Enforcement and support for the law have faced challenges over the years because of the complexity of the Act and tensions between it, common business practices of price competition, and other aspects of antitrust law. Bowing to industry pressures, federal enforcement of the Robinson–Patman Act ceased for several years in the late 1960s. This left enforcement of the act up to private actions of individual plaintiffs against other businesses, which have always been difficult due to the complexity of understanding the law and its application. In the mid-1970s there was an unsuccessful attempt to repeal the Act. The Federal Trade Commission temporarily revived its use in the late 1980s.
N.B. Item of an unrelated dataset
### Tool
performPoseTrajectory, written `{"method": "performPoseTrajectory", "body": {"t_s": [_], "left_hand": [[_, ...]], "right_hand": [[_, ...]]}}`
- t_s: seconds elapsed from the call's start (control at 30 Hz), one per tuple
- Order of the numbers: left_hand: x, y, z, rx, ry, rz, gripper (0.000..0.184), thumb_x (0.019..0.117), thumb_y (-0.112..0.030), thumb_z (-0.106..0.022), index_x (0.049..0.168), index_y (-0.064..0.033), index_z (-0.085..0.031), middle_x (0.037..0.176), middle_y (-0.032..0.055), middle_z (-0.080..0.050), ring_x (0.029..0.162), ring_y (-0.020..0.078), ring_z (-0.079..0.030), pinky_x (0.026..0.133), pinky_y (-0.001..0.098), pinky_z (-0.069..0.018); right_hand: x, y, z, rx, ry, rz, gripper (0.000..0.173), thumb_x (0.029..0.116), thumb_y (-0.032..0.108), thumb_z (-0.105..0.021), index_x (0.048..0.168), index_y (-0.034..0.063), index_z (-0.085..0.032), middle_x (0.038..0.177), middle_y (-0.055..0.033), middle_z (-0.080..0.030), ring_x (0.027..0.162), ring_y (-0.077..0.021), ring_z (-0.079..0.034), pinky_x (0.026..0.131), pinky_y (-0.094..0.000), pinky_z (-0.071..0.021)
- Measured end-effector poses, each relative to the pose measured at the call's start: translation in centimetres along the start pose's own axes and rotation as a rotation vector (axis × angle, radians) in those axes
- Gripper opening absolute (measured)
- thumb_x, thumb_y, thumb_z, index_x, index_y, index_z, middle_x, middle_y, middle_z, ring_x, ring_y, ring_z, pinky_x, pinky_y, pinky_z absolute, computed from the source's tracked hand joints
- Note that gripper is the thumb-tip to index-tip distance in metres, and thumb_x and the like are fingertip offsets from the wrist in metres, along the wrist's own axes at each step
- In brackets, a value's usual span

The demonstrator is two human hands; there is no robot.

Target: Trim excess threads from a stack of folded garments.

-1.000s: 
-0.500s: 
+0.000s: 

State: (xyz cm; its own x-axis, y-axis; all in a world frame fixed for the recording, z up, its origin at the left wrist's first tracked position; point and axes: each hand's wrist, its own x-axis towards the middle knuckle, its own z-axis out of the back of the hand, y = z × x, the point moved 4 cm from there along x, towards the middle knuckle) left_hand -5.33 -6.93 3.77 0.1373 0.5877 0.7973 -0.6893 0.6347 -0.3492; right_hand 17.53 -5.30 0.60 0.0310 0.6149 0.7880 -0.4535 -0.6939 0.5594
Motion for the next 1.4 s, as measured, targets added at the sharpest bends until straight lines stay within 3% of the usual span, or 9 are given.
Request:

Enforcement has again declined since the 1990s.
How the Robinson-Patman Act Works
The Act generally prohibits sales that discriminate in price on the sale of goods to equally-situated distributors, when the effect of such sales is to reduce competition and may give favored customers an advantage in the market unrelated to their actual efficiency. Price refers to net price and includes all compensation paid, including compensation for advertising or other services. The also seller may not throw in additional goods or services to lower the effective price. Injured parties or the US government may bring action under the Act.
Charges may be brought on sales that involve:
- Discrimination in price on at least two consummated sales from the same seller to two different purchasers.
- Sales must cross state lines.
- Sales must be contemporaneous of "commodities" of like grade and quality sold for "use, consumption, or resale" within the United States.
- The effect must be to "substantially to lessen competition or tend to create a monopoly in any line of commerce."
A Hypothetical Example of the Robinson-Patman Act
For example, the Robinson-Patman act requires that if Wholesale Company ABC sells two 32-inch flat-screen televisions of equal quality— one to Target on August 10 and one to Mom and Pop's Shop on August 11— both stores must be charged $250 per television. However, the act does not require that Wholesale Company ABC and Wholesale Company XYZ both sell 32-inch flat-screen televisions to all big-box retailers for $250 per television.
Criticisms of the Robinson-Patman Act
The Robinson-Patman Act has been widely criticized by economists and legal scholars. From nearly the beginning the Act was criticized as potentially anti-competitive itself and in tension with other aspects of antitrust law; as favoring the interests of some businesses over the interests of consumers; and, as a practical matter, highly subject to potential abuse.
In that the Act raises potential legal consequences for charging lower prices, it always runs the danger of effectively punishing price competition, which is otherwise generally viewed as economically beneficial. Furthermore, because the practices outlawed by the act typically involve transactions between businesses rather than directly involving consumers and often involve business charging lower prices on larger volumes, it is often argued that it tends to favor the interest of higher-cost resellers who in turn charge higher prices over the interests of consumers who would benefit from lower retail prices.
Finally, because charging different prices to different business customers is such a common practice among businesses in virtually all industries and because antitrust enforcement resources are necessarily limited and small relative to the size of the economy, prosecutors have to be highly selective in when and which cases to pursue or else rely on private civil actions to enforce the law. Either of these alternatives present a high potential for abusive suits under the law through capricious or politically motivated prosecutions or through civil actions motivated by opportunism rather than the economic welfare of society.